New York State has slapped Prospect Mortgage with a $3 million fine for misleading homeowners on their interest rates, and has cited the mortgage lender for several other violations of state law.
An examination of Prospect Mortgage conducted by the state's Department of Financial Services uncovered a handful of violations by the company, the state announced Wednesday. Prospect, which is one of the largest independent residential mortgage lenders in the country, agreed to pay $3 million to settle the allegation that it charged borrowers upfront fees in order to reduce their interest rates over the life of the mortgage, then failed to deliver the promised discounts. It will also refund $427,155 to the homeowners who were harmed.
With the fine, New York is "enforcing the law on a company that engaged in illegal practices and delivering restitution to homeowners," said Gov. Andrew Cuomo in a news release. "This action should serve as a reminder to all mortgage lenders that we will continue to root out deceptive mortgage practices."
The state claims that, in addition to the deceptive interest-rate practices, Prospect violated "numerous" other laws and regulations. The alleged violations include doing business with unlicensed loan originators and other unlicensed companies, failing to disclose origination information, failing to issue required documents to borrowers and failing to maintain proper books and records.

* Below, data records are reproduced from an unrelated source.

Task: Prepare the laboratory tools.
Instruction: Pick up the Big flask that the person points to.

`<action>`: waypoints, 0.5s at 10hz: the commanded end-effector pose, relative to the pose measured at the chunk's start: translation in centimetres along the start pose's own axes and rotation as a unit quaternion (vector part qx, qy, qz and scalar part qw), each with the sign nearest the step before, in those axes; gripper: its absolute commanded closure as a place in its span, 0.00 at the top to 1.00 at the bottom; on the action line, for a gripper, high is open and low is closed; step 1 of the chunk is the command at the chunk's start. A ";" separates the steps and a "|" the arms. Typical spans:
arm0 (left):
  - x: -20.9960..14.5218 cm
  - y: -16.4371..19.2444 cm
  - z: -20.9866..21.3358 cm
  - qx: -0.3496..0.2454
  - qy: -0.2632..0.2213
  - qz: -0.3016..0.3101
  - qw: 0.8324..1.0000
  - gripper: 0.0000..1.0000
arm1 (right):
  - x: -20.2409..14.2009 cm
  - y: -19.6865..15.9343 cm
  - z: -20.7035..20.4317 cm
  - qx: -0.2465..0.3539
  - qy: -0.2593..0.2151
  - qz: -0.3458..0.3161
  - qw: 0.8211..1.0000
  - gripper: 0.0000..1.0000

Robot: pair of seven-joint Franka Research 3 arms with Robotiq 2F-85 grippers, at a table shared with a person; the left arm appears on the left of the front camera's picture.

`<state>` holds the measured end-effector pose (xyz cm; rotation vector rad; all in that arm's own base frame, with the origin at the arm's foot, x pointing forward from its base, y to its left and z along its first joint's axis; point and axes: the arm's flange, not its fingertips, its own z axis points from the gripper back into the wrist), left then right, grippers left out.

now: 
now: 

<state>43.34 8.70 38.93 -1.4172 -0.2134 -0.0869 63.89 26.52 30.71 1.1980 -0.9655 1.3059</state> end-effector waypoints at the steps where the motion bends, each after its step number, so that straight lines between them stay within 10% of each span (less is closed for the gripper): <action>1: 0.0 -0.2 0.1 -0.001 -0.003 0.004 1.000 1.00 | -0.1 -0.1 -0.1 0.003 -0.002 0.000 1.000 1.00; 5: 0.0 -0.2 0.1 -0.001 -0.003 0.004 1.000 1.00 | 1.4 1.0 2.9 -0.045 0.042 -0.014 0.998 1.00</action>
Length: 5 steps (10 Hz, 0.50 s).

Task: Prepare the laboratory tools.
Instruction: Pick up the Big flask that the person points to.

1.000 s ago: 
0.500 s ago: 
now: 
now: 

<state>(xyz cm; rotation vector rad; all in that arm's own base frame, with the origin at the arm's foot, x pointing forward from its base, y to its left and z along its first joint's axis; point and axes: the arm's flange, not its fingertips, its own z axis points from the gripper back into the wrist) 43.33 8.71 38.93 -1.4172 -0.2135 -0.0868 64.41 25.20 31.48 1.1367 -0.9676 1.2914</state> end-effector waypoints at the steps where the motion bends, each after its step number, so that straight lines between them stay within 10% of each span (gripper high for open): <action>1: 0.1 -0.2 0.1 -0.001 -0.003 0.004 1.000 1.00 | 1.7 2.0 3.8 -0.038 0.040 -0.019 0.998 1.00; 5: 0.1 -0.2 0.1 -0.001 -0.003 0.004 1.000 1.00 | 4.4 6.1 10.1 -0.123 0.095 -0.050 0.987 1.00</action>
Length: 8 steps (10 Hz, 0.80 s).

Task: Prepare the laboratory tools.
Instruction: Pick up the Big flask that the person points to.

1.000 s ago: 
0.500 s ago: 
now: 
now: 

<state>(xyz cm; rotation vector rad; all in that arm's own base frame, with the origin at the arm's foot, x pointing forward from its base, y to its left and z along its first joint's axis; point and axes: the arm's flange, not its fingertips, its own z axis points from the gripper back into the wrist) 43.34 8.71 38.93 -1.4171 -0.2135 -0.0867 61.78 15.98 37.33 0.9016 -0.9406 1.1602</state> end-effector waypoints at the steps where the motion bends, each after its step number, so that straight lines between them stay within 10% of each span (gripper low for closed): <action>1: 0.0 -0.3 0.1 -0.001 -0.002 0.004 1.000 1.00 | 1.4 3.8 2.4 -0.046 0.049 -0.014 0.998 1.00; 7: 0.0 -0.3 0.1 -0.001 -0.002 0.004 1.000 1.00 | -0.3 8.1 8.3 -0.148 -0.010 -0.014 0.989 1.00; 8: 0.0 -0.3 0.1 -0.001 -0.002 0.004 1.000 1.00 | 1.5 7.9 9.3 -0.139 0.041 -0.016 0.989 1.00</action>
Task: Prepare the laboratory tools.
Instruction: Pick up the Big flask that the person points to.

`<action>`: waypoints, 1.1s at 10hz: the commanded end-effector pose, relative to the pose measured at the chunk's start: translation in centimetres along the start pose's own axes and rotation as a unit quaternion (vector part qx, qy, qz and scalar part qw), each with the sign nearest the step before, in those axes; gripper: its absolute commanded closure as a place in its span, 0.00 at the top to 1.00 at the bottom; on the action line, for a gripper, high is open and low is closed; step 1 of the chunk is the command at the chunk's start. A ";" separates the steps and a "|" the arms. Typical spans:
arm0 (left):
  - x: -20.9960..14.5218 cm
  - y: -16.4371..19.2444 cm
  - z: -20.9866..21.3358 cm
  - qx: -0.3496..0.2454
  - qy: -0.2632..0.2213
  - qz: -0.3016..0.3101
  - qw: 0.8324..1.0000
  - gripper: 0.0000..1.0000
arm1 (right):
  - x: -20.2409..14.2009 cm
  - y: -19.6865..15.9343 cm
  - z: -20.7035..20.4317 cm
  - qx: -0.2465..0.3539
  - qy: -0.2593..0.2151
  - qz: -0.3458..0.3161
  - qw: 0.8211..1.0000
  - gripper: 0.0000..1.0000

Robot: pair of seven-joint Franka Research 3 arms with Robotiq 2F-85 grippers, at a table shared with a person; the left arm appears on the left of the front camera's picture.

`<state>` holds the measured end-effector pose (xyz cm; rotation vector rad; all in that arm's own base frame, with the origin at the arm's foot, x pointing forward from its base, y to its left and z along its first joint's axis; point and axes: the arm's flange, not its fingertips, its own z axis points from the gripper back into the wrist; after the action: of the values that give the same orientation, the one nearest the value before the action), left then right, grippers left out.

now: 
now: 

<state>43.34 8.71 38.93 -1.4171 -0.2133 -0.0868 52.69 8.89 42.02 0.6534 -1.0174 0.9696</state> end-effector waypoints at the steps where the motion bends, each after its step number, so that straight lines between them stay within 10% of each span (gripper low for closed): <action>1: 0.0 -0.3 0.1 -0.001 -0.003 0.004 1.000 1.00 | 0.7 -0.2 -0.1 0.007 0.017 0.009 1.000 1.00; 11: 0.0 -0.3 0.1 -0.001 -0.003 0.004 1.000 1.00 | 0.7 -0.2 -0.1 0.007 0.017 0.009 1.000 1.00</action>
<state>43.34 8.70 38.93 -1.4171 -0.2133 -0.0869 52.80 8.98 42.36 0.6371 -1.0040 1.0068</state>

Prospect agreed to fix these violations and to issue periodic reports to the Department of Financial Services detailing its progress.
Prospect, based in Sherman Oaks, Calif., makes loans across the country and is backed by the private-equity firm Sterling Partners. It recorded loan volume of $7 billion last year. It bought most of IndyMac's loan-production offices in 2008 after IndyMac failed and was taken over by outside investors.
New York's Department of Financial Services, led by superintendent Benjamin Lawsky, has established itself as one of the most aggressive state-level regulators in the country. In recent months the department has taken action against debt-collection firms and online lenders that violate the state's interest rate cap.